Kedua: Raja yang membutuhkan ajudan menunjukkan ia tidak mengetahui keadaan orang yang datang kepadanya, sehingga ia butuh ajudan atau pemberi syafa’at ketika minta bantuan kepadanya. Sedangkan Allah Maha tahu keadaan hamba-hambaNya sehingga tidak perlu kepada ajudan dan tidak pula seseorang dapat memberi syafa’at kecuali dengan idzinNya.
Ketiga: Raja yang membutuhkan ajudan menunjukkan kelemahannya untuk menolak orang yang ingin bermakar dan menzaliminya, sedangkan Allah Maha kuat dan Maha mengetahui makar orang-orang yang ingin bermakar kepadanya.
Keempat: Seseorang dapat memberi syafa’at di sisi Raja tanpa harus dengan idzin raja, sedangkan Allah adalah pemilik syafa’at dan tidak ada yang dapat memberi syafa’at kecuali dengan idzinNya.
Kelima: Raja yang membutuhkan ajudan menunjukkan ia tidak mempunyai keinginan untuk memberikan manfaat kepada rakyatnya kecuali bila ada yang menggerakkannya dari ajudan atau orang-orang yang dekat dengannya.
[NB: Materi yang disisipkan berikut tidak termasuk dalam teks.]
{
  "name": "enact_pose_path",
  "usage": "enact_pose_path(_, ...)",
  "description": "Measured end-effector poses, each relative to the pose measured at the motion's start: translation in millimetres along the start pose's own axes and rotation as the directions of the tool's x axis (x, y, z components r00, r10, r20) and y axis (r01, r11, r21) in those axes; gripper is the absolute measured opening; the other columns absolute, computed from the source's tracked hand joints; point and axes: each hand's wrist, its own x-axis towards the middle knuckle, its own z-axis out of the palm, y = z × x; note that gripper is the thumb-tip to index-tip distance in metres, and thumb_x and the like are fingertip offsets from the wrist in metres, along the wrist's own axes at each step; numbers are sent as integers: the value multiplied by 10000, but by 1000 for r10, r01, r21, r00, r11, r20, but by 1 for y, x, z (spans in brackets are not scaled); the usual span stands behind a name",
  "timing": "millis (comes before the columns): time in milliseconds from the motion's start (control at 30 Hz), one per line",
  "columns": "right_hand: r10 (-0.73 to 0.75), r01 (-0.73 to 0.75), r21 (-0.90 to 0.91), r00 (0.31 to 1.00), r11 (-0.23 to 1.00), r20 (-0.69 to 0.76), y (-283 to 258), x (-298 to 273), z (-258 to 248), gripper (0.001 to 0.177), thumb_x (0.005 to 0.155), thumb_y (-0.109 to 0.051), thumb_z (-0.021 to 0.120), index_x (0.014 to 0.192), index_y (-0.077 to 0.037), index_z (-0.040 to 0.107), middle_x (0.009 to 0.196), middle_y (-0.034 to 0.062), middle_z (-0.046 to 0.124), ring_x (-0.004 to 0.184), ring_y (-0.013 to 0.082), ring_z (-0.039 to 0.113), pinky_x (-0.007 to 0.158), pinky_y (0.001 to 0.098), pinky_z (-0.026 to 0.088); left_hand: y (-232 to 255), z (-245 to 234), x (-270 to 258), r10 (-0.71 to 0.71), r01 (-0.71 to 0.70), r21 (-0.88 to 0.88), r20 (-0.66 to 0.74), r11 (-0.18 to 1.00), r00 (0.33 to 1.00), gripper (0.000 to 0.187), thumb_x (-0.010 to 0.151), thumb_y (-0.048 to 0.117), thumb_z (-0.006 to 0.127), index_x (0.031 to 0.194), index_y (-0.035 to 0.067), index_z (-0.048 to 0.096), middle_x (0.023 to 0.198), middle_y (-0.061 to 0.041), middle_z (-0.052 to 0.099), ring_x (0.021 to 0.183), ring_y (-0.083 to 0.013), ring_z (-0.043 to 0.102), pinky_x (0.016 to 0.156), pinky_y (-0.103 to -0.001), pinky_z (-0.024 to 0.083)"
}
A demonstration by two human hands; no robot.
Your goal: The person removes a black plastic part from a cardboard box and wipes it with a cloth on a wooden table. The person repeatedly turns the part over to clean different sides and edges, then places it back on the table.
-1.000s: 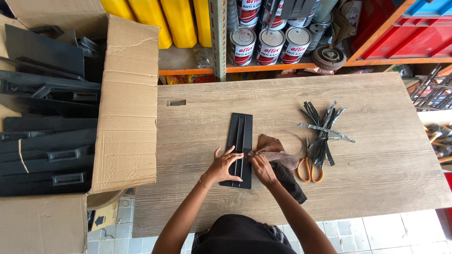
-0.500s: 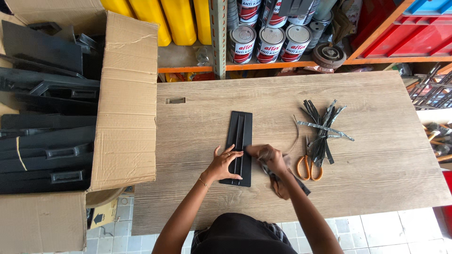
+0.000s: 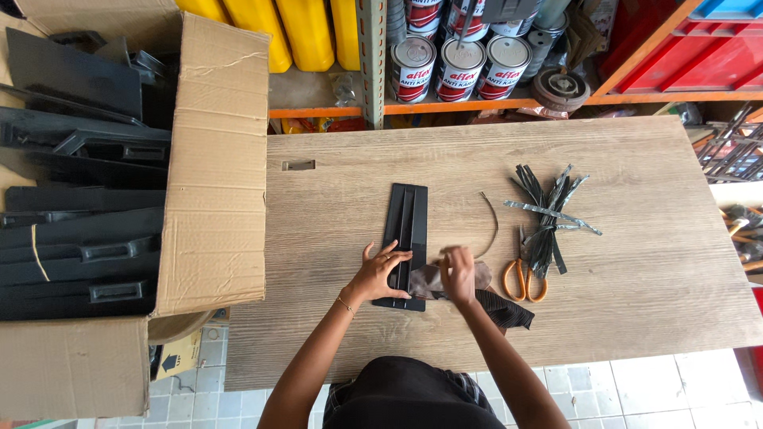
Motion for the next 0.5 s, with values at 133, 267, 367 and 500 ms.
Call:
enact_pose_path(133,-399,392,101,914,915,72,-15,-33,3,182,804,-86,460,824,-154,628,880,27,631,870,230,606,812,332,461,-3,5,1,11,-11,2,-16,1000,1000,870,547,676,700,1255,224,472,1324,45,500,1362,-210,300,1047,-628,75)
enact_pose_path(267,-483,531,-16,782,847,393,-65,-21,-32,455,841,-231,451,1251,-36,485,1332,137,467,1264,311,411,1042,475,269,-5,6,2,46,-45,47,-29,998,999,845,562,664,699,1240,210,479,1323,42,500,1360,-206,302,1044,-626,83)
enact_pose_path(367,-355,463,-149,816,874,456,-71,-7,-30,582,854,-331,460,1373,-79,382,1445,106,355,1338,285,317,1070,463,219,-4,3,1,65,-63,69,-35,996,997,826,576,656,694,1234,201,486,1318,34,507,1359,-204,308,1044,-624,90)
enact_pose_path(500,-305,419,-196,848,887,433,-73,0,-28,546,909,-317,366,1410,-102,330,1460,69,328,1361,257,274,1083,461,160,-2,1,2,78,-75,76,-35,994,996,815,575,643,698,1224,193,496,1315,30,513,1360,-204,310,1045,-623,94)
Dan lima perkara ini menjelaskan kepada kita rusaknya analogi tersebut, bahkan mengandung penghinaan terhadap Allah yang tidak serupa dengan makhluk-makhlukNya.




[1]  At Tawashul ila haqiqatit Tawassul 1/271-272.
[2]  Mukhtashar Al Kamil fidl Dlu’afa 1/727.
[3]  Lisanul Mizan 4/71.
[4] Al Majruhin 2/242.
[5] Silsilah dla’ifah 1/78.
[6]  Fadllullah Ash Shomad 4/422.
[7] Tajriid At Tauhid hal. 136-137 karya Faishal bin Qazar Al Jasim.